Ladies and Gentlemen,
I am convinced, none of the big challenges we face today will be properly addressed or solved without an appropriate cooperation with the organized civil society in the European countries. Civil society/volunteering is of high social meaning. It generates benefits and productivity neither the state nor economy can provide; it offers a strong power for social integration and it produces social capital, the fundamental value and asset of civil society. But also for the Member States and for the European Union itself we still face a lot of problems at the same time.

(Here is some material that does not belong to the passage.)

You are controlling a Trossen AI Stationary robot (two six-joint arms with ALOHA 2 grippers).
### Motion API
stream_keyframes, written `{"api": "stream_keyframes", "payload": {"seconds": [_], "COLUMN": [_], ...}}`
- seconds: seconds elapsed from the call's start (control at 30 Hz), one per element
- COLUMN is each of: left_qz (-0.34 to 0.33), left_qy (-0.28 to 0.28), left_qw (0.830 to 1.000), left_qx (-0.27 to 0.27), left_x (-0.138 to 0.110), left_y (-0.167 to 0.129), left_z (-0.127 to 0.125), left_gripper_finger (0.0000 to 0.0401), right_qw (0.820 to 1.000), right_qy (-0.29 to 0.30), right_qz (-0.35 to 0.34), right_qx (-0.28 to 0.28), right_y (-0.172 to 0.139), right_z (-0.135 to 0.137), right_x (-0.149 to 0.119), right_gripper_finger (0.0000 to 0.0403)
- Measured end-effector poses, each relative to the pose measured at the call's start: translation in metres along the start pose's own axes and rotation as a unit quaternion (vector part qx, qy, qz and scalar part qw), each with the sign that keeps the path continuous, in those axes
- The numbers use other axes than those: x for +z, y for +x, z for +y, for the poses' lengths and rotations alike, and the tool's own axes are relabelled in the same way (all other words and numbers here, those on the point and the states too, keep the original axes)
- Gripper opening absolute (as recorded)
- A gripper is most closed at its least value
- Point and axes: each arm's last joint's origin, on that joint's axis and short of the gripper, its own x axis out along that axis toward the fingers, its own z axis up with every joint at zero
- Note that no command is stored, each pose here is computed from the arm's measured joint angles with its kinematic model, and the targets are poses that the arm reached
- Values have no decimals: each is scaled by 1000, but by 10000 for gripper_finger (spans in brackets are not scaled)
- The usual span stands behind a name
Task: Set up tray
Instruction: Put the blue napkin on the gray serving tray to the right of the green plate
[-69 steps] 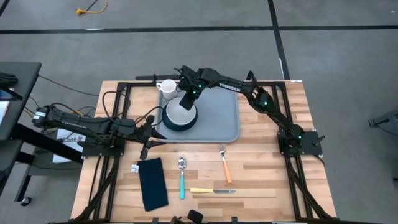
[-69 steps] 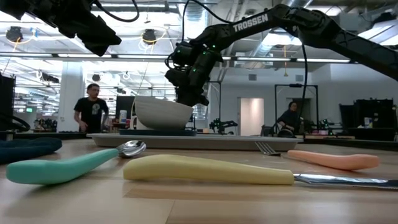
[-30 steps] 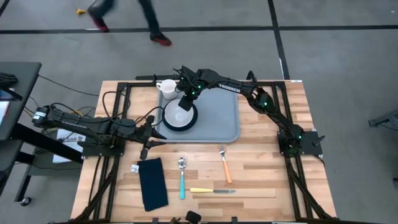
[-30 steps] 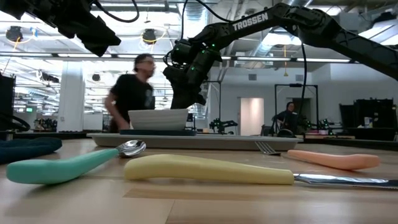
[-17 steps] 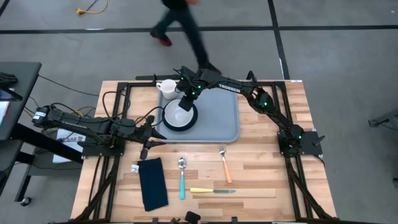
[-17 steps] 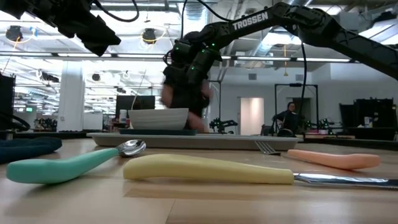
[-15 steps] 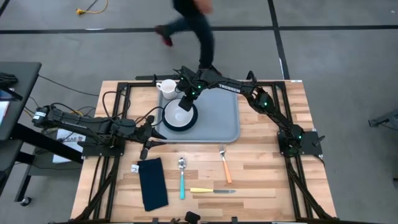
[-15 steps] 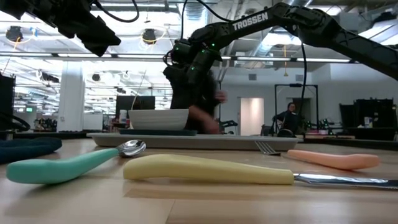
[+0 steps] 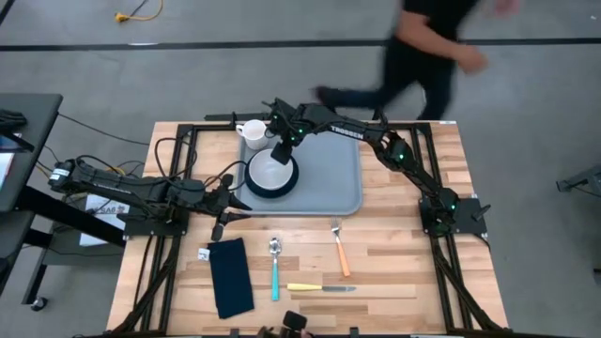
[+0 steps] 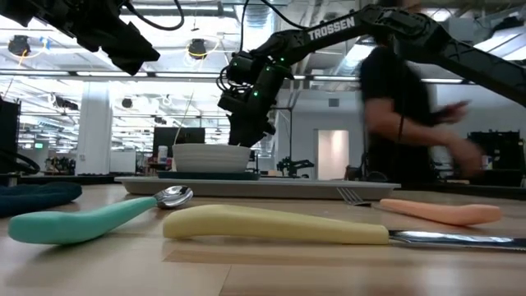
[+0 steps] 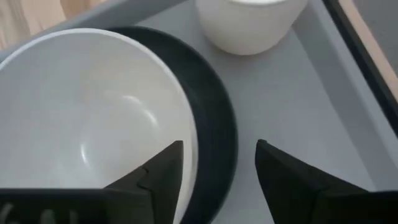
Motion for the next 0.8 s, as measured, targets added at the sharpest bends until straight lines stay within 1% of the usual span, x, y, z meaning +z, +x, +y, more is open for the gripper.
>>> {"api": "stream_keyframes", "payload": {"seconds": [0.13,0.27,0.4,0.47,0.6,0.7,0.8], "left_qz": [1,2,12,14,17,19,19], "left_qy": [0,0,-1,-6,-9,-11,-21], "left_qw": [1000,1000,1000,1000,999,999,999], "left_qx": [0,1,16,25,28,28,28], "left_x": [0,0,-3,-3,-4,-4,-4], "left_y": [0,0,0,0,0,0,0], "left_z": [0,0,1,2,2,2,2], "left_gripper_finger": [87,87,87,87,87,87,87], "right_qw": [1000,1000,1000,1000,997,992,990], "right_qy": [4,8,-3,-7,-11,-9,-14], "right_qz": [1,-9,-3,12,72,122,143], "right_qx": [-3,-6,-6,-4,-1,3,7], "right_y": [-13,-42,-75,-91,-116,-126,-130], "right_z": [-3,-6,-1,3,7,13,21], "right_x": [0,2,0,-5,-20,-34,-46], "right_gripper_finger": [198,188,173,166,156,150,147]}}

Let me name just a few: volunteering is very unequally distributed in the EU, there is a lack of a legal framework and there are strange legal constraints. In Denmark, for example, regulations limit volunteers on benefits to just 4 hours a week. (…) In the Netherlands volunteering by the unemployed is only permitted outside working hours; in Belgium, people on benefits under the age of 55 are not allowed to volunteer more than 28 hours a week; and in Sweden, people can lose their benefits if their voluntary activity is considered equal in effort to paid employment.
Volunteering is of high social meaning
Therefore I believe we stay at the brink of a readjustment of the roles and duties of the state, economy and civil society. We have to work together on a new balance of social responsibility of these three sectors of society; what we need is a new social contract. And that is why the EYV 2011 is so important: It supports the self-consciousness of the national civil societies. It also bridges the gap between volunteering and political participation through active citizenship and the understanding of a participatory democracy (induced by Article 11 of the Lisbon Treaty). But I am not at all sure if active citizenship is really wanted. So we should use the momentum of this year to promote a new social contract and to convince the governments all over Europe of the incomparable and outstanding value of volunteering and civic participation. If we fail to do so we may end up in a situation well described in an American aphorism: “If you are not at the table, chances are you’re on the menu.” – Let’s keep this from happening.